Un comité de planification rapide en chemin vers “rien”

par Aya Tager


Durant la crise nationale du logement de 2014, le gouvernement israélien fit voter une loi nommant un comité de planification rapide connu sous le nom de “Comité National pour l’approbation des zones habitables” ("VATMAL" en Hébreu). La loi accorde à ce comité le pouvoir de ne pas appliquer, pendant une période de 4 ans, les processus standards de planification pour les plans nationaux afin d’approuver rapidement des projets à grande échelle de construction de logements.

Ashdod dune, threatened by construction. Photo Dov Greenblat,

En reaction, la SPNI a organisé la mise en place du "Forum pour une planification démocratique", large coalition de plus d’une vingtaine d’organismes qui participent aux instances nationales et régionales de planification en tant que représentants du public et de protecteurs de l’environnement. Tous les membres de ce forum dénonçaient le caractère non-démocratique et illégal de la procédure mise en place car elles ignoraient le public et les organismes professionnels. La SPNI lança une série d’activités de sensibilisation du public et publia les résultats des travaux de ce forum.

Le dernier rapport, publié en décembre 2017, montre que le comité, établi pour apporter une solution rapide à la crise du logement, n’a abouti à la construction d’aucun logement approuvé par ce comité. A cette date, aucun appartement approuvé n’a été construit.

En janvier 2018, alors que le mandate du comité approche de sa fin, la SPNI et 20 autres organismes firent appel au ministre des Finances Moshe Kahlon et au député à la Knesset David Amsalem, qui présidait la commission des affaires internes et de l’environnement, pour l’arrêt du “Comité National pour l’approbation des zones habitables”, mettant en avant l’effet destructeur sur le plan social ou environnemental d’une commission de ce type.   
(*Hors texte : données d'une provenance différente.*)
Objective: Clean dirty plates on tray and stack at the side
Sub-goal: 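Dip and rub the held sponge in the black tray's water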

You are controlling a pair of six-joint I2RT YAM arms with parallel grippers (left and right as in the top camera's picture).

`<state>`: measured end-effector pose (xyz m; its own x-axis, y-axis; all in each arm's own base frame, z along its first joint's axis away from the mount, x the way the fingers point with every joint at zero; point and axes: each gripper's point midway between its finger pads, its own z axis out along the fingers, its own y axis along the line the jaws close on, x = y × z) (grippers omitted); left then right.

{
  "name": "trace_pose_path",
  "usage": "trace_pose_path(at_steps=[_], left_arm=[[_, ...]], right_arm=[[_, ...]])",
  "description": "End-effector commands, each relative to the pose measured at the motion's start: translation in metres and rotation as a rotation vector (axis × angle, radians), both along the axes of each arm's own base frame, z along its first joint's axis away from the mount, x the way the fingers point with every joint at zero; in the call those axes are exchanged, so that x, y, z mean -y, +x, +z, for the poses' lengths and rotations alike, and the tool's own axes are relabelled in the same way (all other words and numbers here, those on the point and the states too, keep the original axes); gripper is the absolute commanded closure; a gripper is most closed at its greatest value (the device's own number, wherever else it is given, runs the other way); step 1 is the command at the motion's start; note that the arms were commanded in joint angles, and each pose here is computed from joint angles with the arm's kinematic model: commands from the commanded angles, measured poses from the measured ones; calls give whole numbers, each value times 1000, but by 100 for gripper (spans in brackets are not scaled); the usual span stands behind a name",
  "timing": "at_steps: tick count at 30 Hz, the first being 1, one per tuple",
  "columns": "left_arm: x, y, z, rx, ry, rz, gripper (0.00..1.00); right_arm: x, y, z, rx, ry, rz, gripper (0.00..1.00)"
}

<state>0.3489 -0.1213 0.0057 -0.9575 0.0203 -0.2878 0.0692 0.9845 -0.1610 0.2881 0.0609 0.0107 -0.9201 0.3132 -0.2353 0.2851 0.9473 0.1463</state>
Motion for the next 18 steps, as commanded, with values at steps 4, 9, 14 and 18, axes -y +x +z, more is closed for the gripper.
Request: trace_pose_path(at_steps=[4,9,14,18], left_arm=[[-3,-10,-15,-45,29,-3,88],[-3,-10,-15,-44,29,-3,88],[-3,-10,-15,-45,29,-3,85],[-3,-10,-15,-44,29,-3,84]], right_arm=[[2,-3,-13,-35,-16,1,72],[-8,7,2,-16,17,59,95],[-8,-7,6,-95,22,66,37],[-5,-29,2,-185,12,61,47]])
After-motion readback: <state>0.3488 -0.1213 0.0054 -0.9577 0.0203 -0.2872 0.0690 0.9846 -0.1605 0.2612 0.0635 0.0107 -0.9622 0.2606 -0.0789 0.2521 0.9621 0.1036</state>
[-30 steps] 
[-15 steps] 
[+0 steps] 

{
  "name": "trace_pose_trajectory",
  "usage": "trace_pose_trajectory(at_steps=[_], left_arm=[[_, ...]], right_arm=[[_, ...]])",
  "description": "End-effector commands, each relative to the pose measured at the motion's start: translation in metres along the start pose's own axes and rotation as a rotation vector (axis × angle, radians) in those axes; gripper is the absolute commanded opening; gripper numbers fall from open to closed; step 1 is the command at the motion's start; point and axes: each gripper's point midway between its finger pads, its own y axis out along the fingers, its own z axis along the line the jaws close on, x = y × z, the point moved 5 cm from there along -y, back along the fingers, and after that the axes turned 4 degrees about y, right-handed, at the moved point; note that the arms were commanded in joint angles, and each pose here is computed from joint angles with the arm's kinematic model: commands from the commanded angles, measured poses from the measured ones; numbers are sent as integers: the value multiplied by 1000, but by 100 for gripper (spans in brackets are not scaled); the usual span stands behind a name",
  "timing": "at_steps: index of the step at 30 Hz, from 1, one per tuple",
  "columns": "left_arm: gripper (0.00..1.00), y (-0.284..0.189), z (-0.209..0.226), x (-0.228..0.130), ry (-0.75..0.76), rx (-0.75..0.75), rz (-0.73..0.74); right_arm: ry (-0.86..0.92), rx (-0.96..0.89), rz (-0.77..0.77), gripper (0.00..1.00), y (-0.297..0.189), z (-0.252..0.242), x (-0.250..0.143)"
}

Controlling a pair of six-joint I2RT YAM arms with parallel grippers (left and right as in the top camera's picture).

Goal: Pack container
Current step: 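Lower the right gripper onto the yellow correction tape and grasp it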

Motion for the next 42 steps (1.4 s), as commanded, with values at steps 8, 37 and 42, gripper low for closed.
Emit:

Cet appel est tombé dans l’oreille de sourds et en février 2018, la commission des affaires internes publia un décret, signé ensuite par le Premier Ministre et le Ministre des Finances, pour prolonger d’un an le mandat de ce comité.

Demonstration against construction plan, Ashdod dune. Photo Dov Greenblat, SPNI

La SPNI est fortement opposée à cette décision, que nous considérons comme dommageable, non utile et violant le droit des citoyens pour une planification démocratique.

A l’approche de la date limite de dépôt des objections à cette prolongation de fin février, nous avons lancé une campagne pour encourager le public à faire entendre sa voix et son mécontentement.  En quelques jours, 900 citoyens envoyèrent un courriel au Président de la commission parlementaire des Affaires internes et de l’Environnement, lui demandant de ne pas annuler l’approbation de l’extension de cette période d’objection.  Chaque courriel exposait clairement que le Comité, composé uniquement de représentants du  gouvernement, rejetant l’immense majorité des objections du public à leur plan, force ainsi le public à se tourner vers les tribunaux pour obtenir d’être entendu.

Nous considérons que ce comité d’accélération du processus représente une double menace : au vu de son incompétence passée, il ne résoudra en rien la crise actuelle du logement dans le pays, et son existence même représente un précédent néfaste conduisant à la détérioration de notre gouvernement, société et environnement unique. 

En plus de détruire notre système démocratique, le comité prévoit une extension tentaculaire des banlieues, conduisant à un isolement social et un approfondissement de la ségrégation sociale entre quartiers. Là où il détruit des zones agricoles cultivées ou des espaces ouverts il force les résidents à utiliser des véhicules privés, exacerbant ainsi la catastrophe actuelle des transports en Israël et  la pollution de l’air.

Lavan ridge near Jerusalem, threatened by construction plans. Photo Dov Greenblat, SPNI.

En substance, ce comité repousse simplement les problèmes à après la mise en œuvre au lieu de chercher à les résoudre lors de la phase de planification.

Il faut agir de suite pour s’assurer que toute tentative de résoudre la crise du logement commence par l’établissement de plans de construction  déjà approuvés par les commissions de planification existantes, et surtout les commissions régionales qui défendent les besoins des ayant-droit locaux et travaillent pour éviter tout impact environnemental.

La SPNI continuera à défendre avec force le droit du public à un processus de planification démocratique qui protège la nature en Israël et permet un développement durable apportant des solutions aux citoyens d’aujourd’hui et aux générations futures.